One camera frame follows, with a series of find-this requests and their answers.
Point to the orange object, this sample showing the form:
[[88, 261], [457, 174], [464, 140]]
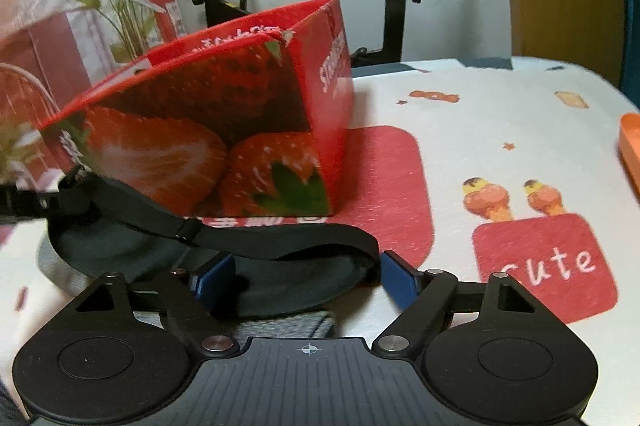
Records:
[[629, 145]]

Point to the red plant print curtain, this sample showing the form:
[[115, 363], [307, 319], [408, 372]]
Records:
[[52, 51]]

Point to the grey mesh cloth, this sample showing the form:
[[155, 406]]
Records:
[[311, 325]]

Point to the red strawberry cardboard box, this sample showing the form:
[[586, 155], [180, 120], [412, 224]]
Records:
[[245, 119]]

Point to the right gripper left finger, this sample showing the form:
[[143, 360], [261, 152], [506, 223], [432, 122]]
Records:
[[194, 306]]

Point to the cartoon print table cloth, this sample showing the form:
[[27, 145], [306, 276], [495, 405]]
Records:
[[520, 170]]

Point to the black eye mask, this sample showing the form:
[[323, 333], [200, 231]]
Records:
[[98, 225]]

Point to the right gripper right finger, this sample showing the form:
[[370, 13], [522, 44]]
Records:
[[427, 300]]

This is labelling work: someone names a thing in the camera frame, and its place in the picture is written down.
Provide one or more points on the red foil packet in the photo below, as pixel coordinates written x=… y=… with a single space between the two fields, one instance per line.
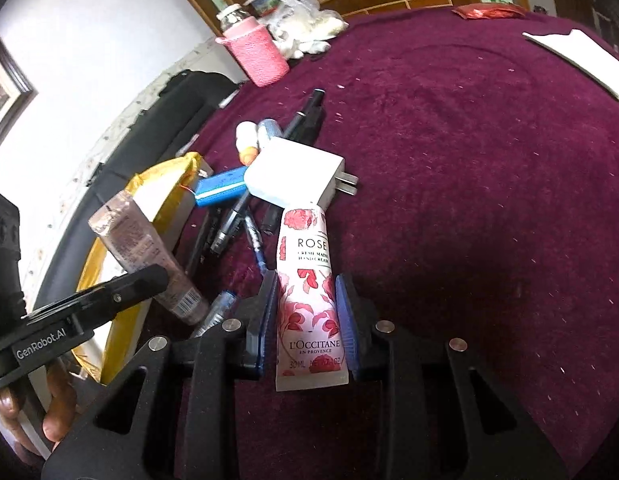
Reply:
x=489 y=11

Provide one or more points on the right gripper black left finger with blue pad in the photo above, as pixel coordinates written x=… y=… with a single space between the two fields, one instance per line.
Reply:
x=171 y=412

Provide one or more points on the blue battery pack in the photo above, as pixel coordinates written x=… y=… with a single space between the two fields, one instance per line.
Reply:
x=219 y=188

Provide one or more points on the white folded paper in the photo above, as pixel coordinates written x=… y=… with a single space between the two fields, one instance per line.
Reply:
x=581 y=51

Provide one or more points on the blue ballpoint pen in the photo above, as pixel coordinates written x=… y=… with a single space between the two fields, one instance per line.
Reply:
x=255 y=240

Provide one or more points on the maroon velvet tablecloth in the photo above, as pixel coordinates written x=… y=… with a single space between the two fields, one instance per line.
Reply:
x=488 y=201

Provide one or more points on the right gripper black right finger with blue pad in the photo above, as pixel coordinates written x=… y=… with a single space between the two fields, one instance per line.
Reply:
x=441 y=417

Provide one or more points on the clear blue tube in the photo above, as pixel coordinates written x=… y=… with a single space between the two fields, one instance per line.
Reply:
x=267 y=130

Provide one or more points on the white power adapter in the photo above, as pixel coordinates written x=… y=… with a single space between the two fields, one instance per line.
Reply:
x=289 y=174

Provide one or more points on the yellow taped cardboard box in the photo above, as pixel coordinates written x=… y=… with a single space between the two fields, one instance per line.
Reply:
x=164 y=195

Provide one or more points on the silver brown cream tube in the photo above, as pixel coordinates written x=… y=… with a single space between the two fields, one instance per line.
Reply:
x=135 y=244

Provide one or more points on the white plastic bag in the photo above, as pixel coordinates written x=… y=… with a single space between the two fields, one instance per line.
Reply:
x=299 y=27

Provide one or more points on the framed wall painting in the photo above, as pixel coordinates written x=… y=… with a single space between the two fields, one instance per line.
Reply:
x=16 y=92

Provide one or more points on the white bottle orange cap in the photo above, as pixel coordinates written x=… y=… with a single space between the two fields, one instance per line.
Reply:
x=247 y=142

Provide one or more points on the pink woven cup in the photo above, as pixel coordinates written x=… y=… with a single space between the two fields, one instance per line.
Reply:
x=252 y=46

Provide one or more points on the black gel pen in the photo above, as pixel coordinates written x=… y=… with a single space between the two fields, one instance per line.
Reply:
x=236 y=212

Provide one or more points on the rose hand cream tube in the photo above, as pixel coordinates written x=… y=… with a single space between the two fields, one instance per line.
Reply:
x=310 y=349

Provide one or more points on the person's left hand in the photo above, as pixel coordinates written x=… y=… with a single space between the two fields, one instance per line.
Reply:
x=59 y=417

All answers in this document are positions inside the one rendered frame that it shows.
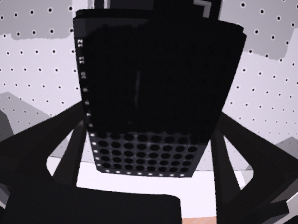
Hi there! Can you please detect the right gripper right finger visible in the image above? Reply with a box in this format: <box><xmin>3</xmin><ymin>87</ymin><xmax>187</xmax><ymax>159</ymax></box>
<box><xmin>210</xmin><ymin>112</ymin><xmax>298</xmax><ymax>224</ymax></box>

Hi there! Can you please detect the black well plate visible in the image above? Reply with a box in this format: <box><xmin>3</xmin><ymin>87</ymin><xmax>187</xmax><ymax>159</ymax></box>
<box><xmin>73</xmin><ymin>8</ymin><xmax>247</xmax><ymax>179</ymax></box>

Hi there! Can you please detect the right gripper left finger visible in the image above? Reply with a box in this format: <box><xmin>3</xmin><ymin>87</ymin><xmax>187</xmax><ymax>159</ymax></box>
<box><xmin>0</xmin><ymin>100</ymin><xmax>88</xmax><ymax>186</ymax></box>

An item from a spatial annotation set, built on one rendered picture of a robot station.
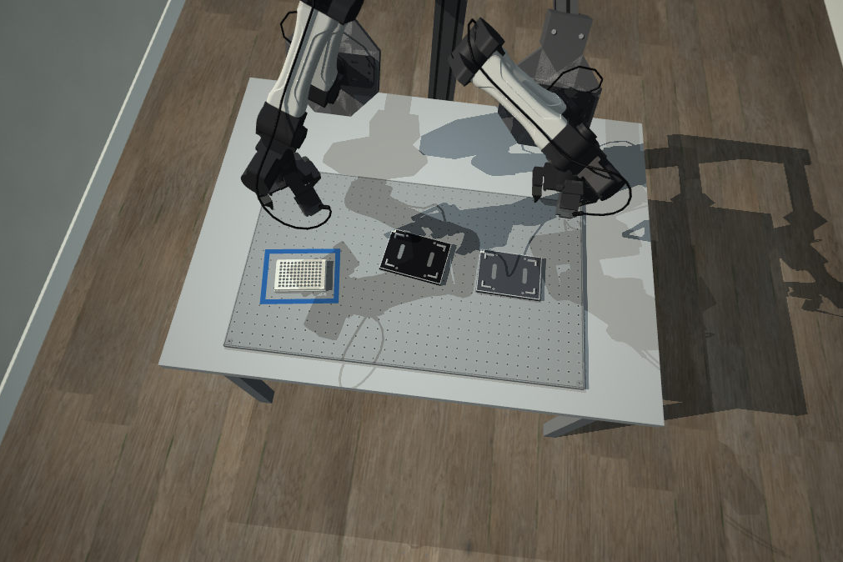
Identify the blue tape outline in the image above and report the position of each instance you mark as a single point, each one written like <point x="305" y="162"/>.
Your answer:
<point x="335" y="300"/>

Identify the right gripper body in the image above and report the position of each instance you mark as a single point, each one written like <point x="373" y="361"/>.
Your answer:
<point x="295" y="175"/>

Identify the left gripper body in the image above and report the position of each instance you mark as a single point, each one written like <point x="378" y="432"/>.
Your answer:
<point x="572" y="187"/>

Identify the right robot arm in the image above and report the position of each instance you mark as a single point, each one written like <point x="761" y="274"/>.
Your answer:
<point x="313" y="70"/>

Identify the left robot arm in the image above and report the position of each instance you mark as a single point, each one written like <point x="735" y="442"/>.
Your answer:
<point x="550" y="117"/>

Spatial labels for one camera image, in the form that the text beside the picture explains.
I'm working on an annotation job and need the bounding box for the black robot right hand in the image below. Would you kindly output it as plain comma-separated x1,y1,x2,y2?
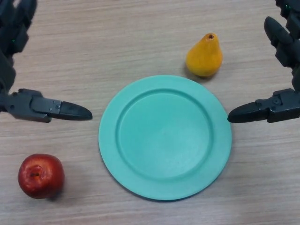
227,0,300,124

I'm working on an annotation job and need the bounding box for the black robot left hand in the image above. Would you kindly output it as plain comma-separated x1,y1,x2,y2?
0,0,93,123

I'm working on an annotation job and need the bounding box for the red apple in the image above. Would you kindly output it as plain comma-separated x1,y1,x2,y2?
18,153,65,199

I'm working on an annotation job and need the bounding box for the green round plate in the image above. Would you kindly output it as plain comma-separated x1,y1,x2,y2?
98,75,233,202

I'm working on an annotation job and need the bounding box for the yellow orange pear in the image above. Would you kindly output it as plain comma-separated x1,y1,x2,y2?
185,32,223,78

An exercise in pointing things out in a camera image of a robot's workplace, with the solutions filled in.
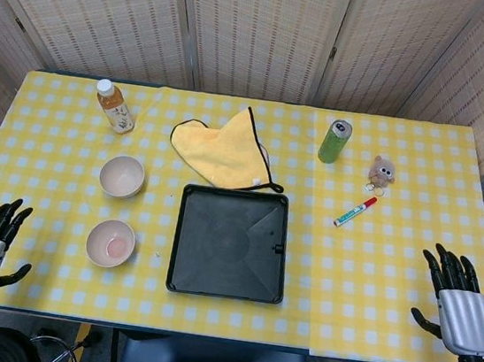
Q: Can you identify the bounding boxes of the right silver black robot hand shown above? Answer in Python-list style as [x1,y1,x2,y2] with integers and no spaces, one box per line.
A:
[405,240,484,359]

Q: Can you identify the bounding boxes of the beige bowl with pink residue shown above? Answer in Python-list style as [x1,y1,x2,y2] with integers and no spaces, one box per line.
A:
[83,215,138,272]

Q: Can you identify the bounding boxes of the black square plastic tray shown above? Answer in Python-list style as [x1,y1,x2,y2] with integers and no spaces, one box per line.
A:
[163,180,298,308]

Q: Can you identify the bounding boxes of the yellow white checkered tablecloth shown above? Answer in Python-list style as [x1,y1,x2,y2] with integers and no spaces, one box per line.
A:
[0,64,484,362]

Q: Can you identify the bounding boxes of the marker pen with red cap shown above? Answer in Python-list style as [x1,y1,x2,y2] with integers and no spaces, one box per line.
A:
[333,191,379,233]

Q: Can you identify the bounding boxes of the tea bottle with white cap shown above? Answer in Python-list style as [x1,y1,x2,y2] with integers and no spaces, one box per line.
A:
[90,77,142,137]

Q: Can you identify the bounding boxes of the green drink can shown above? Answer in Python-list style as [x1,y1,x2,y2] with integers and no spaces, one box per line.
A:
[316,116,355,167]

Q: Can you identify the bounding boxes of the yellow cloth with black trim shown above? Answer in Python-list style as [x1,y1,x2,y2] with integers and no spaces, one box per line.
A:
[164,96,296,197]

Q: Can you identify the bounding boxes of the woven folding screen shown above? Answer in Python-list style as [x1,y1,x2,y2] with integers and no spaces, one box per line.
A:
[0,0,484,250]

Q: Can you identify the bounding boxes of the black stool with chrome ring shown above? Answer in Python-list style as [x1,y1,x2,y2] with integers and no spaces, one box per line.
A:
[0,321,104,362]

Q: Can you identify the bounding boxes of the brown plush toy keychain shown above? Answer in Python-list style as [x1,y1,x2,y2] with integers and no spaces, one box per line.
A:
[361,153,398,199]
**********
**PROBLEM:**
Lines holding the string "cream" are the answer; copy each one from the listing above.

**RESULT FOR THIS EXERCISE:**
Provide one or more points on the silver brown cream tube in the photo above, as pixel coordinates written x=… y=… with a single space between the two fields, one instance per line.
Provide one or more points on the rose hand cream tube in the photo above, as pixel coordinates written x=… y=… with a single space between the two fields, one instance per line.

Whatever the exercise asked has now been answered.